Agarrada de su brazo la acompañé, con paso cansino, hasta la dirección que buscaba. Por el camino la señora me contaba bellas anécdotas de su vida, que fascinada y encantada, escuchaba con entusiasmo.

– Entonces usted se llama Enriqueta y su hermana Isidora. – Mi hermana siempre se metía en muchos líos. De pequeña se cayó dentro de una espuerta y bajó rodando una montaña. – ¡Caray! ¿Y no le pasó nada? – Se pegó con un tronco de oliva y le pusieron doce puntos de sutura en la cabeza. – ¡Ay! ¡Qué dolor! ¿Era en la calle Hortensia, verdad? – No..., en la calle Ortega. – No puede ser, eso está en el otro lado.

Confundidas, dimos media vuelta en la dirección que decía la señora.

– Cuénteme usted más sobre su hermana. – Siempre se metía en muchos líos. Era un bicho de pequeña. Se cayó en una espuerta y rodó por una montaña. – Enriqueta, eso ya me lo ha contado cuatro veces. ¿No tiene otra historia para contarme? – Lo siento, hija, no me había dado cuenta. La anciana siguió contándome la misma historia una y otra vez. Comencé a darme cuenta de que padecía algún tipo de enfermedad.

– ¿Por qué sale usted sola? – Salí un momento a hacer la compra y de camino recordé que podía visitar a mi hermana. – ¿La visita mucho? – No, hija, llevo mucho tiempo sin visitarla. Por eso estoy algo preocupada. – Ya casi estamos en la dirección correcta.

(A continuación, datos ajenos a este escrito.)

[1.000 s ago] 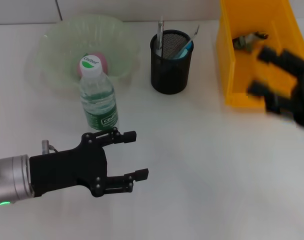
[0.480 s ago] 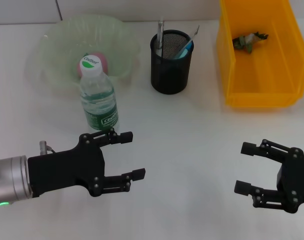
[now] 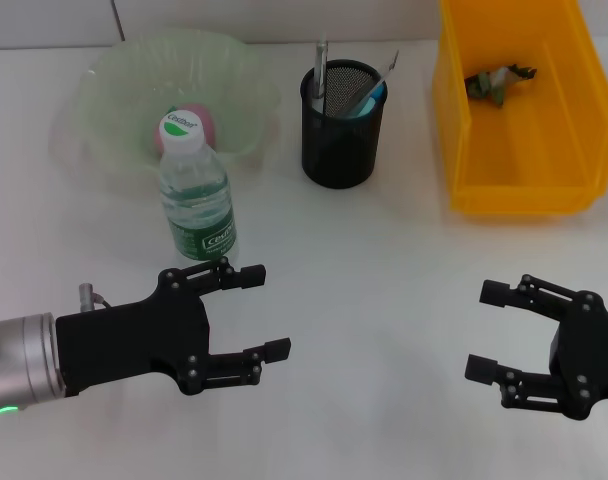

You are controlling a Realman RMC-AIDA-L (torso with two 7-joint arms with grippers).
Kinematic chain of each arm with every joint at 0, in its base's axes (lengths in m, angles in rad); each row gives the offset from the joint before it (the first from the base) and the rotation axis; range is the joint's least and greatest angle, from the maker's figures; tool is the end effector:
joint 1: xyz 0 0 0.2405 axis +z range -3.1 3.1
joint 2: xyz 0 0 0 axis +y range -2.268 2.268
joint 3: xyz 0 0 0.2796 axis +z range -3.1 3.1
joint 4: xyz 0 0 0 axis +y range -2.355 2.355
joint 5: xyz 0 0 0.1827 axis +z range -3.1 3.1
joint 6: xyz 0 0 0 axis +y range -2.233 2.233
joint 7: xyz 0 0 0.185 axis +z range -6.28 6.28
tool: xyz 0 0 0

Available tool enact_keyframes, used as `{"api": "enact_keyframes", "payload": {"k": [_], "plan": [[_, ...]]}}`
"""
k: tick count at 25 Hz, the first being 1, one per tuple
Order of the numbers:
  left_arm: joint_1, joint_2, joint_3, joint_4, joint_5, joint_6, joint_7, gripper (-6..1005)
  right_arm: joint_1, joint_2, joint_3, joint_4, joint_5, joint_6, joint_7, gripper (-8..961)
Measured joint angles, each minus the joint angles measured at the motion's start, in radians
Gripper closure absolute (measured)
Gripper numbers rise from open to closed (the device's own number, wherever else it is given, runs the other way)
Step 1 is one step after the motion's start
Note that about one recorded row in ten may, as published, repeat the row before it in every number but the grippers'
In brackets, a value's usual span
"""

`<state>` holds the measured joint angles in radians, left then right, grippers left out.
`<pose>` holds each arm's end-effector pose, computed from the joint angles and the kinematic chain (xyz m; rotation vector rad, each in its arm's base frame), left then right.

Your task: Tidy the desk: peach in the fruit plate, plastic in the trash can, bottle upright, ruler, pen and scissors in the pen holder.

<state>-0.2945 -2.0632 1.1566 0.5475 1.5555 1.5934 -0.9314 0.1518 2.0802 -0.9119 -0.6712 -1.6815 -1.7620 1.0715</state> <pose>-0.2569 0.2469 -0.0784 -2.7773 -0.2642 -0.8952 0.2796 0.2154 -0.0422 -2.6642 0.4753 0.9655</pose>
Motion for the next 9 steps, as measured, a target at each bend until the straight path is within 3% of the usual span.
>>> {"api": "enact_keyframes", "payload": {"k": [9], "plan": [[-0.002, 0.000, 0.000, 0.000, 0.000, -0.008, 0.000, 188, 0.015, 0.001, 0.001, 0.020, 0.002, 0.009, -0.001, 108]]}}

Doblamos una esquina, donde por fin se encontraba la perdida casa de Isidora.

– ¡Abuela! ¿¡Qué hace usted aquí!? – ¿¡Es tu abuela!? – Sí, se escapó anoche de casa. Llevamos buscándola todo el día. – ¿¡Escapó!? ¿Cómo que se ha escapado? – Sufre de demencia senil. – Enriqueta, ya me lo podías haber contado. – ¿¡Enriqueta!? Se llama Isidora. Enriqueta se llamaba mi tía abuela, que murió joven. – Ahora entiendo por qué se metía en tantos líos. – Le agradezco mucho que la haya cuidado. – ¡No me dejes con este demonio, que me quieren matar! – Qué pena... Espere, que se deja la compra. – ¿¡Qué compra!? No tiene dinero para comprar nada. – Entonces...

Cuando miré en su interior no podía curarme del espanto. Las bolsas contenían plásticos y desechos de basura podridas. Continué cabizbaja hasta mi casa, pensando en la pobre anciana. Cuando llegué a mi domicilio me despojé de mi ropa mojada para meterme en la ducha. Me acerqué para mirarme al espejo, quedando hechizada en mi pensamiento. En el reflejo sollozaba viendo a Isidora.